> Exercise aim
Report back the lines in this listing that carry the string "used".
==== Data under study
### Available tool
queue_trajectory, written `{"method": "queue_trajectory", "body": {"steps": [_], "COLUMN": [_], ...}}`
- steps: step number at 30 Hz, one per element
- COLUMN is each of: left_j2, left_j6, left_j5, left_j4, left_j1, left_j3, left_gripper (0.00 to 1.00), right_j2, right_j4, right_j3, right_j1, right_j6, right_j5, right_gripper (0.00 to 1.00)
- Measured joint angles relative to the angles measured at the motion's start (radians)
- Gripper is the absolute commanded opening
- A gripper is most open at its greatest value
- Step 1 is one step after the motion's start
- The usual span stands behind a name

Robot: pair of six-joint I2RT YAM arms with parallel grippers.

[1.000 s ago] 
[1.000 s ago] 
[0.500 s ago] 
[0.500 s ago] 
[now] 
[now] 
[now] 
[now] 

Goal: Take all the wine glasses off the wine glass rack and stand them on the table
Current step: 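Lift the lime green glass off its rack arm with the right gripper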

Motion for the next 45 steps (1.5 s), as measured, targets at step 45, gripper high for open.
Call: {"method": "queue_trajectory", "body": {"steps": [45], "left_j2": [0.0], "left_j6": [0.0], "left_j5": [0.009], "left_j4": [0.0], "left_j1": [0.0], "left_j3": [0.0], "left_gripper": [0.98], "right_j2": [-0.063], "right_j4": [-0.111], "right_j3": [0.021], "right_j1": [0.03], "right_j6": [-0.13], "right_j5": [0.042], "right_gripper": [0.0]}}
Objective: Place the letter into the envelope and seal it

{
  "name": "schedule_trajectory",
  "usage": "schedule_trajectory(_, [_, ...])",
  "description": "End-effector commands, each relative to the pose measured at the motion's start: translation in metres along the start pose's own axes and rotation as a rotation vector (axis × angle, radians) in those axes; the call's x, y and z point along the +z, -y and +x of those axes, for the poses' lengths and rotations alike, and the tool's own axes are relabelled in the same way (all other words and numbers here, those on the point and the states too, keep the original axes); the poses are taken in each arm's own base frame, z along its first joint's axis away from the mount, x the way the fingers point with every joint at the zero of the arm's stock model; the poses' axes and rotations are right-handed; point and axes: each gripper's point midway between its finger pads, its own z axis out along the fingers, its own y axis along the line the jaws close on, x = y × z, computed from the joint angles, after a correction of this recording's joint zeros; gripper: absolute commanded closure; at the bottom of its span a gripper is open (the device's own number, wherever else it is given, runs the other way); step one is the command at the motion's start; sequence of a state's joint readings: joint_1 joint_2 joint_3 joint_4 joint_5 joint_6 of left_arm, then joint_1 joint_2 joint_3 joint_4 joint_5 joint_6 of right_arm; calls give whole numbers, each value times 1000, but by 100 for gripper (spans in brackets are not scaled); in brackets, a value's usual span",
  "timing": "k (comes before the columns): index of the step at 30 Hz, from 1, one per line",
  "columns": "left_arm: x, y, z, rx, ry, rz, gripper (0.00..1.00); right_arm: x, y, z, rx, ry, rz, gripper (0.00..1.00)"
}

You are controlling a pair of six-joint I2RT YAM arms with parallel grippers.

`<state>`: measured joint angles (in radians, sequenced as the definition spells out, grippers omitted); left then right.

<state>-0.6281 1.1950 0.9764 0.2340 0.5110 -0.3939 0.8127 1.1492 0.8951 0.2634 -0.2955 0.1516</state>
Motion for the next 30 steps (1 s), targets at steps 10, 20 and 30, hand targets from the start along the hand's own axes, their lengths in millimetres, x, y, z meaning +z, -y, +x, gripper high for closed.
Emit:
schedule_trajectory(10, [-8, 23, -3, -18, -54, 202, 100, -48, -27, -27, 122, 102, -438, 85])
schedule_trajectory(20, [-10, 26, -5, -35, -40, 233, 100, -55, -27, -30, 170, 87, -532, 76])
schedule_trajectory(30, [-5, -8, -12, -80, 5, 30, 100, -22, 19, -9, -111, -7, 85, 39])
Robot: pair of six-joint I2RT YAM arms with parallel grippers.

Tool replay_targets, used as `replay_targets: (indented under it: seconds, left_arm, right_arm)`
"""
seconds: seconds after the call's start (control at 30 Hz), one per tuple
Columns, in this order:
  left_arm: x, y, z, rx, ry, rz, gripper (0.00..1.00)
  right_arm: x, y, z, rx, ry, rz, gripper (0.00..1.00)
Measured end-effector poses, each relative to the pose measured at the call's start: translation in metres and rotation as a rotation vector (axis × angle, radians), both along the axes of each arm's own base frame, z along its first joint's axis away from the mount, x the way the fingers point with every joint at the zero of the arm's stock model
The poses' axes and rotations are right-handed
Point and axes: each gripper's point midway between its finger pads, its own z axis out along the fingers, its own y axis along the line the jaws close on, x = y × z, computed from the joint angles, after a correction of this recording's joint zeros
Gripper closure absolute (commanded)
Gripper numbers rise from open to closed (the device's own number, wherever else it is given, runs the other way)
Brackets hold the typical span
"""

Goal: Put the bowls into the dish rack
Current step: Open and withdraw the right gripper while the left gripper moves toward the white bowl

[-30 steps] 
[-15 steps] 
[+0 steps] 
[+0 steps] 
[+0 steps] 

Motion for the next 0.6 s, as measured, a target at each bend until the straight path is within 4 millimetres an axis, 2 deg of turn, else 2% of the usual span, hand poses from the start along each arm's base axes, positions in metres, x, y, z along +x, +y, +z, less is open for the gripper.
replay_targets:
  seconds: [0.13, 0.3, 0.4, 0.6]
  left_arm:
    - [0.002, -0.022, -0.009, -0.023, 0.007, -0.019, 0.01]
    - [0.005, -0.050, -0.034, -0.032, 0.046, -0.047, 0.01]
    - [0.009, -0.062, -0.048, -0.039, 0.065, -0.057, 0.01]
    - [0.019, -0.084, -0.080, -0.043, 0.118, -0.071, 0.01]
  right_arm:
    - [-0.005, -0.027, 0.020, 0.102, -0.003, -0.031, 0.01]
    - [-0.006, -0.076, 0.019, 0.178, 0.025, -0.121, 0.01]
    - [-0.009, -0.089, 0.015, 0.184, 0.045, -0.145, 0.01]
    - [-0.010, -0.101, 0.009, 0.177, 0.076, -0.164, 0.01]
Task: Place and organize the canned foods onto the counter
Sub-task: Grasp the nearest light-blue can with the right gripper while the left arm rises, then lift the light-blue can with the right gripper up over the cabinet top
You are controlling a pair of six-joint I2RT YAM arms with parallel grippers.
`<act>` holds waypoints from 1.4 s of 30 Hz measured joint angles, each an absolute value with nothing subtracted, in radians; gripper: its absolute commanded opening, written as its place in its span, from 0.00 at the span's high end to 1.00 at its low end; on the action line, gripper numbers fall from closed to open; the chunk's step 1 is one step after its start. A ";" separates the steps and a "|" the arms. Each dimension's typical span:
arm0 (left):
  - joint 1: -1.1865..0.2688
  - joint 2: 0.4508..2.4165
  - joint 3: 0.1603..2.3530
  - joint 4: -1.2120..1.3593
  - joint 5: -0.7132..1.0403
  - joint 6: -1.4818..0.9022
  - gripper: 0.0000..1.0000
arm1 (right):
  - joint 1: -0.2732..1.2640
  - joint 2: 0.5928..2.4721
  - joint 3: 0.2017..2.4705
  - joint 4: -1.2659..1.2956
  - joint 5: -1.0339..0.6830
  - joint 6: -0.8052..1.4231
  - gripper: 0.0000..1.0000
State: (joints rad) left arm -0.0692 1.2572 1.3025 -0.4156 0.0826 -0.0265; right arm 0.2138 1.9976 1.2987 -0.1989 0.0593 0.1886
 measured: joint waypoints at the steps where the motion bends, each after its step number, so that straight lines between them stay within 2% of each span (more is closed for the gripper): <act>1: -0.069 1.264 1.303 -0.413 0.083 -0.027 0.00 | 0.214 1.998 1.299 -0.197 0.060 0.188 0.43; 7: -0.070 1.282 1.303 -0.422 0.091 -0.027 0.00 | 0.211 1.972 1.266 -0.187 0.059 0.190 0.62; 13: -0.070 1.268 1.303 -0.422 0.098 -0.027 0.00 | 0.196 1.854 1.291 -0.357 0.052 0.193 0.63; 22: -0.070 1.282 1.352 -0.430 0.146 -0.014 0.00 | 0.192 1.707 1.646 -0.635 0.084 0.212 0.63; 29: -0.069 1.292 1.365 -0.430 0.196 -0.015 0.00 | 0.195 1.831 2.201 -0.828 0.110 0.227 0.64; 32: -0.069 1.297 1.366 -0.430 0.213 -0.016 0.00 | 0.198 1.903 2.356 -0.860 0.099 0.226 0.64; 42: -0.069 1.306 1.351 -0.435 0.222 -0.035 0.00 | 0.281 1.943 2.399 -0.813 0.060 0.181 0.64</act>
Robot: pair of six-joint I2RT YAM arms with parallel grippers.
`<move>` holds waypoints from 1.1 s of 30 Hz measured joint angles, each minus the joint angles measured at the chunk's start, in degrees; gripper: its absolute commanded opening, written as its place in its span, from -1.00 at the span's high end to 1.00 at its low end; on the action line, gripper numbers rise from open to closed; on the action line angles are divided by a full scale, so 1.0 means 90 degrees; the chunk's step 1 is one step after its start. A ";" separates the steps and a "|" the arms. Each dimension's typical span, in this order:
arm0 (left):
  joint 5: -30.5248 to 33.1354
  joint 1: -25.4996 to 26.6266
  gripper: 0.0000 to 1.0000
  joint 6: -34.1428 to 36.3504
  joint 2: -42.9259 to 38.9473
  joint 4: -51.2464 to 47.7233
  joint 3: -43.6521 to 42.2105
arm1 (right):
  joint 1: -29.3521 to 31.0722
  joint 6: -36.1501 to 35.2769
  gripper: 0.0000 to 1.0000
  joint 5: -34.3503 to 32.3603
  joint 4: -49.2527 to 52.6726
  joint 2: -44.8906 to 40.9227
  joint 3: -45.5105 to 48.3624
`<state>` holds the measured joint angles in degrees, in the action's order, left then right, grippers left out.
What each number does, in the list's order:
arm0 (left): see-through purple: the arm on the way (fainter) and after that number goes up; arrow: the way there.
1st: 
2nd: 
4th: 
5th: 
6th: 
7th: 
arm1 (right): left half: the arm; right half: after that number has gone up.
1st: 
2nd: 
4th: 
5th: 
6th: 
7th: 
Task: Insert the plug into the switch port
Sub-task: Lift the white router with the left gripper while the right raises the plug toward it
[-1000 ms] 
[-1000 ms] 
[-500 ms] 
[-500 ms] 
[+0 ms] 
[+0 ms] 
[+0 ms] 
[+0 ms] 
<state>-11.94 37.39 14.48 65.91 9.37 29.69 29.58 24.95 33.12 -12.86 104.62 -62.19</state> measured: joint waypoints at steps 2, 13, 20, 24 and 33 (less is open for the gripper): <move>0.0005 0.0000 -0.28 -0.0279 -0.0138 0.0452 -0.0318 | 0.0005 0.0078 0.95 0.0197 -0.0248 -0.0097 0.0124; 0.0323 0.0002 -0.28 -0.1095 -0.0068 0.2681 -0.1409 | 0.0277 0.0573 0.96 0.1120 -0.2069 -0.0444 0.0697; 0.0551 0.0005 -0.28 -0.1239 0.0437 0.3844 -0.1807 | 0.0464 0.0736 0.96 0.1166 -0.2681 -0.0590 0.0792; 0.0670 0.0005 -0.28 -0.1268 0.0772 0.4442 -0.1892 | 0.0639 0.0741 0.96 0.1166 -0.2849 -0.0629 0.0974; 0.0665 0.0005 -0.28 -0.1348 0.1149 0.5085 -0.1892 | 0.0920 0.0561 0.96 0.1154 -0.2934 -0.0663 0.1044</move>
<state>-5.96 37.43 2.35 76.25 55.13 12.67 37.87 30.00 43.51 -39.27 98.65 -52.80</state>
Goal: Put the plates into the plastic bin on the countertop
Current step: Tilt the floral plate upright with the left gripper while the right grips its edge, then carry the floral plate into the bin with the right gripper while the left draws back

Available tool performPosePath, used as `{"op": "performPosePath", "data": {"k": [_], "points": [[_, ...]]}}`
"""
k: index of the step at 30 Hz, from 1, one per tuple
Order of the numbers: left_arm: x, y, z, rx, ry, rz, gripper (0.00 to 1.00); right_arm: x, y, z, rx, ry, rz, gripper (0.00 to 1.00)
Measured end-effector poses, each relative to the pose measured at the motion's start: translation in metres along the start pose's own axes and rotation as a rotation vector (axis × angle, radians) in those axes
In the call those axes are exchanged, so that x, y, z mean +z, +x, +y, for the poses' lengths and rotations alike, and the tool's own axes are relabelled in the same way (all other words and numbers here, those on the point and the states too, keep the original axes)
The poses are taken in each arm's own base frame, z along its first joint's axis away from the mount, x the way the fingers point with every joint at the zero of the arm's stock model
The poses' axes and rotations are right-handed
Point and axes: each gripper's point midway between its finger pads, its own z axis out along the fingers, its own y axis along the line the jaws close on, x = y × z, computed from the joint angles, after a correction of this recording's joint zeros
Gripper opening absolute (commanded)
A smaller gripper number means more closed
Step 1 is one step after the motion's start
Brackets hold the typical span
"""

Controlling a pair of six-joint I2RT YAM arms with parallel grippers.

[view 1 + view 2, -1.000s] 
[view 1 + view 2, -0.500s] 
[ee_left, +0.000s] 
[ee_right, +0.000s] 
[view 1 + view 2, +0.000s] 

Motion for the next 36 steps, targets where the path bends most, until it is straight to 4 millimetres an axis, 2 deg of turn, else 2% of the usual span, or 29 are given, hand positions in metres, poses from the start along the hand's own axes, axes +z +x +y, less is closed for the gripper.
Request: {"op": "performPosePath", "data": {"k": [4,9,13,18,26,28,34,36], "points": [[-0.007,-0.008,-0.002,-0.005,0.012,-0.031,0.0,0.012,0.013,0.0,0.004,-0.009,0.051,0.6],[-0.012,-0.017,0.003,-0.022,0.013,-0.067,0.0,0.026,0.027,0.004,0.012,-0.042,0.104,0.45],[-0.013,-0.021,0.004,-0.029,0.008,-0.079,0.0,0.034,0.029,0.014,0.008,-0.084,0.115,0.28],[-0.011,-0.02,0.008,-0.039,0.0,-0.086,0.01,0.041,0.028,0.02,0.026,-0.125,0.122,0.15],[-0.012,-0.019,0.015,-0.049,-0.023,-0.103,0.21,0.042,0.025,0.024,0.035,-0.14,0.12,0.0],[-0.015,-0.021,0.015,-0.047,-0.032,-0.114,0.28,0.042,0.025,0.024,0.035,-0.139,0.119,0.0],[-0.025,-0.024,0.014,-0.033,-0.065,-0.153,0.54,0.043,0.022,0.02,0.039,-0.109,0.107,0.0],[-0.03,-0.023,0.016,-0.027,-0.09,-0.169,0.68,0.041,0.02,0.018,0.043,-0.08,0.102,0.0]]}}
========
> Exercise output
Tool replay_targets, used as `replay_targets: (indented under it: seconds, left_arm, right_arm)`
Available tool performPosePath, used as `{"op": "performPosePath", "data": {"k": [_], "points": [[_, ...]]}}`

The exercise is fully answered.